September has proved huge for climate change

J.P. Leous

It’s been a big month for climate change. “YOU LIE!” you say? Well, if you don’t geek out on environmental politics all day (in other words, you are a relatively normal person) you may be under the mistaken impression that healthcare is the only game in town these days. But don’t be fooled. September has seen several game-changing developments on the climate front. Here’s a quick recap of some highlights from this month so far:

  • President Obama, on the 45th anniversary of the Wilderness Act, proclaimed September National Wilderness Month. This is a big deal for folks here at The Wilderness Society for many reasons — considering it was one of The Wilderness Society’s own presidents who wrote The Wilderness Act of 1964 and that the spirit behind it guides our work. It’s also a great reason to examine why wilderness is such a big deal in the climate debate: these special places store vast amounts of carbon, and if managed properly can store even more; so they are a key part of the carbon pollution solution. Forests, grasslands, wetlands and other open spaces also provide valuable services — from cleaning air and water to serving as critical habitat for countless species. As the planet continues to warm, communities and critters (and let’s not forget plants) will rely on healthy wildlands as they adapt to changes in temperature and precipitation patterns.
  • Key Administration officials also understand this critical link between our wildlands and climate: on Sept. 14, Interior Secretary Salazar announced the Interior Department’s first-ever coordinated strategy for addressing climate change. Here’s why this is a big deal: a federal agency managing one-fifth of our nation’s landmass and nearly 1.7 billion acres on the Outer Continental Shelf (that’s a lot of public land and water!) just laid out a game plan (aka “Secretarial Order”) that focuses significant resources on addressing climate change. The Secretary will create new centers and partnerships to respond to climate change in regions across the country as well as a network of landscapes that will help the wildlands and wildlife I mentioned above respond to changes in climate. And it gets better: understanding that Interior can’t address climate change alone, the Secretarial Order calls for coordination across agencies — from the EPA to the Department of Defense. (If you are national security buff, check out this report on the dangerous impacts unchecked climate change will have on the U.S.) Now comes the heavy lifting of putting these ideas into practice, and you can be sure that The Wilderness Society will be there providing expert scientific and policy analyses to help guide these important programs’ development.
  • The good news doesn’t stop there. A day later the Administration proposed rules that would increase fuel efficiency for cars and light trucks by approximately 25 percent, the equivalent emissions of 42 million cars. Not only will this increase our energy security (by conserving 1.8 billion barrels of oil, we’ll be less dependent on foreign sources) and cut nearly a billion metric tons of dangerous greenhouse gas emissions (which will make our communities and public lands healthier), but it will also save you money — on average, more than $3,000 over the life of the program (more efficient cars mean you need to buy less gas), (Not-So-Fun Fact: burning one gallon of gas produces about 20 pounds of CO2.)

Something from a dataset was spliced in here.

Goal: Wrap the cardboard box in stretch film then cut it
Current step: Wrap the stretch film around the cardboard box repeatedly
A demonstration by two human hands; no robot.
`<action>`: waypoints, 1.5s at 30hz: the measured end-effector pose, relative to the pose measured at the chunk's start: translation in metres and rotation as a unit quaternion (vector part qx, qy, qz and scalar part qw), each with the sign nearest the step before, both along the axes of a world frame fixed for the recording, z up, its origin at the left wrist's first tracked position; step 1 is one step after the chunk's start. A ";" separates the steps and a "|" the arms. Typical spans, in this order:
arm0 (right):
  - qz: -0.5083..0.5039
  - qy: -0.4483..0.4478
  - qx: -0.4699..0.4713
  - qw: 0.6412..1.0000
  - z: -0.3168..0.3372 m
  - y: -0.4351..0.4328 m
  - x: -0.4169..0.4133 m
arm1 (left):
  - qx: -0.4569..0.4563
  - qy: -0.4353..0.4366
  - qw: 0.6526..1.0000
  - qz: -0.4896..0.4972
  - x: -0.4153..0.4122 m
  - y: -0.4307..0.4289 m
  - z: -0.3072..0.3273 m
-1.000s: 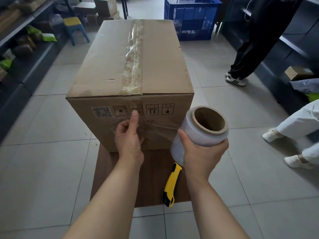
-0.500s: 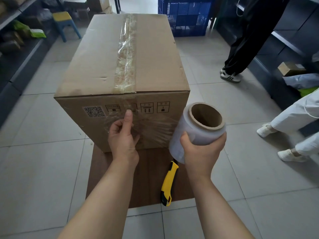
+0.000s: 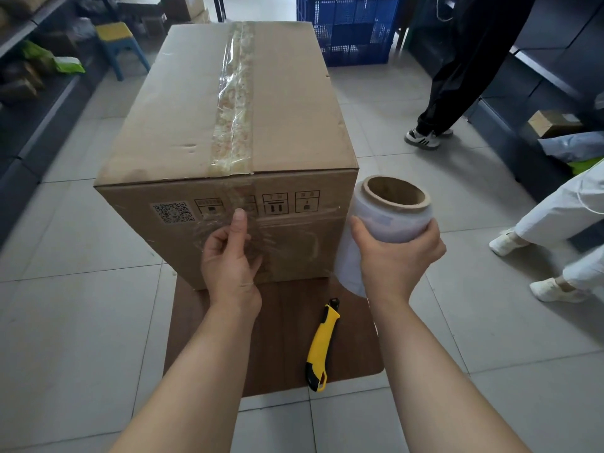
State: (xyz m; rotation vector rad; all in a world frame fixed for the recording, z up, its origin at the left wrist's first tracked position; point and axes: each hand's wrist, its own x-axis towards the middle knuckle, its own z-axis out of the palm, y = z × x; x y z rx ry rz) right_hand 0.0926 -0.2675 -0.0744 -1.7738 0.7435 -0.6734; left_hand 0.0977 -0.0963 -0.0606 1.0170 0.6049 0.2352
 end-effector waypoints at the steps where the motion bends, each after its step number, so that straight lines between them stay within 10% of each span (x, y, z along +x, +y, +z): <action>1: 0.000 -0.004 -0.005 1.000 0.000 0.000 0.002 | 0.000 0.001 1.000 -0.001 0.000 0.001 0.000; 32: 0.207 0.000 0.015 0.978 0.005 -0.052 0.021 | 0.013 0.000 0.999 0.043 0.001 -0.010 0.003; 45: 0.120 -0.025 0.005 0.992 0.003 -0.046 0.049 | 0.033 0.002 0.999 0.031 0.004 -0.006 -0.003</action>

The Administration is keeping the ball rolling on climate — great news for all of us. To celebrate, why not get outside and go for a hike? Saturday, Sept. 26 is Public Lands Day, with events happening all across the country. It’s a great opportunity to remind ourselves just how important it is that we work to protect these amazing places and all they provide. Check out fun events happening in your neck of the woods, from trail restoration to a fall hike with friends.